━━ THE DATA ━━

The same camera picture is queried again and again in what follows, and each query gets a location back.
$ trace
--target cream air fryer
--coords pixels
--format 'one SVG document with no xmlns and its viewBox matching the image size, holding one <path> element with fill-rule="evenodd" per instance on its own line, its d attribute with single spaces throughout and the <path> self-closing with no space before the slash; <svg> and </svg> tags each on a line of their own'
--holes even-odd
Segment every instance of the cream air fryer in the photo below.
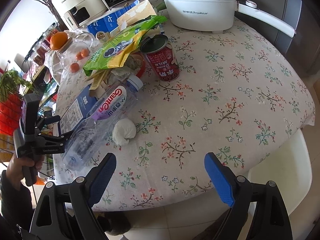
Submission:
<svg viewBox="0 0 320 240">
<path fill-rule="evenodd" d="M 76 30 L 107 10 L 102 0 L 52 0 L 52 4 L 69 30 Z"/>
</svg>

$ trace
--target table
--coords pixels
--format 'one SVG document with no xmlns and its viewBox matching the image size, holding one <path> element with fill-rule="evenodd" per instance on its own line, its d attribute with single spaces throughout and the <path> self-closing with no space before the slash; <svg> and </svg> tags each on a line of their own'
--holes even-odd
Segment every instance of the table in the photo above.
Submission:
<svg viewBox="0 0 320 240">
<path fill-rule="evenodd" d="M 54 155 L 60 184 L 85 176 L 107 152 L 116 155 L 116 171 L 94 211 L 150 208 L 205 193 L 213 188 L 204 169 L 207 152 L 242 174 L 298 128 L 314 124 L 315 106 L 304 83 L 245 23 L 235 18 L 231 29 L 212 34 L 180 29 L 168 20 L 164 30 L 180 75 L 167 83 L 146 69 L 139 103 L 128 113 L 136 137 L 118 147 L 110 135 L 81 172 L 66 169 Z M 81 72 L 62 80 L 56 114 L 64 114 L 85 79 Z"/>
</svg>

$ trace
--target white chair
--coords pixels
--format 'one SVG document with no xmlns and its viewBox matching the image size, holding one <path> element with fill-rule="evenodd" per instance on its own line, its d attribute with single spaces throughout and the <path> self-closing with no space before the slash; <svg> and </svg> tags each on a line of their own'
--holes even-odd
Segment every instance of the white chair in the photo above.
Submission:
<svg viewBox="0 0 320 240">
<path fill-rule="evenodd" d="M 260 184 L 269 180 L 276 182 L 290 215 L 307 195 L 312 181 L 311 163 L 302 131 L 298 129 L 278 150 L 250 169 L 247 178 Z M 255 207 L 256 202 L 250 204 L 251 215 Z"/>
</svg>

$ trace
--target white electric pot
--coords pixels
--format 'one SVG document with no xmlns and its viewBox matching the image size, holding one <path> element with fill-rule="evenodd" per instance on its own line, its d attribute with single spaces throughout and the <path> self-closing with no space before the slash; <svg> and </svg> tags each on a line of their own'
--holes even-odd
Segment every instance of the white electric pot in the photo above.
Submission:
<svg viewBox="0 0 320 240">
<path fill-rule="evenodd" d="M 170 20 L 178 27 L 222 32 L 232 27 L 235 11 L 250 15 L 270 24 L 291 38 L 295 30 L 284 21 L 257 9 L 252 1 L 246 4 L 236 0 L 164 0 Z"/>
</svg>

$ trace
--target human hand
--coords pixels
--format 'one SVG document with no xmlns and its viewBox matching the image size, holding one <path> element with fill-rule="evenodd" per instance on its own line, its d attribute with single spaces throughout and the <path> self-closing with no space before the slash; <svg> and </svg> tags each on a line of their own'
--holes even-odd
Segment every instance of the human hand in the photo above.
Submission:
<svg viewBox="0 0 320 240">
<path fill-rule="evenodd" d="M 28 157 L 17 158 L 17 156 L 13 154 L 9 162 L 8 168 L 5 172 L 5 175 L 7 179 L 10 181 L 11 185 L 16 190 L 20 190 L 20 182 L 24 178 L 22 173 L 22 166 L 27 166 L 27 167 L 35 166 L 36 170 L 40 171 L 43 161 L 44 161 L 44 155 L 41 155 L 41 159 L 35 164 L 35 162 Z"/>
</svg>

━━━

**WORK REQUEST**:
Pictures stay out; the entries above are to be output exactly as given.

**WRITTEN SOLUTION**:
The same camera picture is queried again and again in what follows, and each query gets a location back.
$ trace
--target cream air fryer
--coords pixels
--format 'one SVG document with no xmlns and its viewBox matching the image size, holding one <path> element with fill-rule="evenodd" per instance on its own line, its d attribute with single spaces throughout and the <path> self-closing with no space before the slash; <svg> and </svg> tags each on a line of their own'
--holes even-odd
Segment every instance of the cream air fryer in the photo below.
Submission:
<svg viewBox="0 0 320 240">
<path fill-rule="evenodd" d="M 76 30 L 107 10 L 102 0 L 52 0 L 52 4 L 69 30 Z"/>
</svg>

$ trace
--target table
--coords pixels
--format 'one SVG document with no xmlns and its viewBox matching the image size, holding one <path> element with fill-rule="evenodd" per instance on its own line, its d attribute with single spaces throughout and the <path> self-closing with no space before the slash; <svg> and </svg> tags each on a line of their own'
--holes even-odd
Segment every instance of the table in the photo above.
Submission:
<svg viewBox="0 0 320 240">
<path fill-rule="evenodd" d="M 54 155 L 60 184 L 85 176 L 107 152 L 116 155 L 116 171 L 94 211 L 150 208 L 205 193 L 213 188 L 204 169 L 207 152 L 242 174 L 298 128 L 314 124 L 315 106 L 304 83 L 245 23 L 235 18 L 231 29 L 212 34 L 180 29 L 168 20 L 164 30 L 180 75 L 167 83 L 146 69 L 139 103 L 128 113 L 136 137 L 118 147 L 110 135 L 81 172 L 66 169 Z M 81 72 L 62 80 L 56 114 L 64 114 L 85 79 Z"/>
</svg>

$ trace
--target white chair
--coords pixels
--format 'one SVG document with no xmlns and its viewBox matching the image size, holding one <path> element with fill-rule="evenodd" per instance on its own line, its d attribute with single spaces throughout and the <path> self-closing with no space before the slash; <svg> and </svg> tags each on a line of their own'
--holes even-odd
Segment every instance of the white chair in the photo above.
Submission:
<svg viewBox="0 0 320 240">
<path fill-rule="evenodd" d="M 260 184 L 269 180 L 276 182 L 290 215 L 307 195 L 312 181 L 311 163 L 302 131 L 298 129 L 278 150 L 250 169 L 247 178 Z M 255 207 L 256 202 L 250 204 L 251 215 Z"/>
</svg>

$ trace
--target white electric pot
--coords pixels
--format 'one SVG document with no xmlns and its viewBox matching the image size, holding one <path> element with fill-rule="evenodd" per instance on its own line, its d attribute with single spaces throughout and the <path> self-closing with no space before the slash; <svg> and </svg> tags each on a line of their own'
--holes even-odd
Segment every instance of the white electric pot in the photo above.
Submission:
<svg viewBox="0 0 320 240">
<path fill-rule="evenodd" d="M 170 20 L 178 27 L 222 32 L 232 27 L 235 11 L 250 15 L 270 24 L 291 38 L 295 30 L 284 21 L 257 9 L 252 1 L 246 4 L 236 0 L 164 0 Z"/>
</svg>

$ trace
--target human hand
--coords pixels
--format 'one SVG document with no xmlns and its viewBox matching the image size, holding one <path> element with fill-rule="evenodd" per instance on its own line, its d attribute with single spaces throughout and the <path> self-closing with no space before the slash; <svg> and </svg> tags each on a line of their own'
--holes even-odd
Segment every instance of the human hand in the photo above.
Submission:
<svg viewBox="0 0 320 240">
<path fill-rule="evenodd" d="M 28 157 L 17 158 L 17 156 L 13 154 L 9 162 L 8 168 L 5 172 L 5 175 L 7 179 L 10 181 L 11 185 L 16 190 L 20 190 L 20 182 L 24 178 L 22 173 L 22 166 L 27 166 L 27 167 L 35 166 L 36 170 L 40 171 L 43 161 L 44 161 L 44 155 L 41 155 L 41 159 L 35 164 L 35 162 Z"/>
</svg>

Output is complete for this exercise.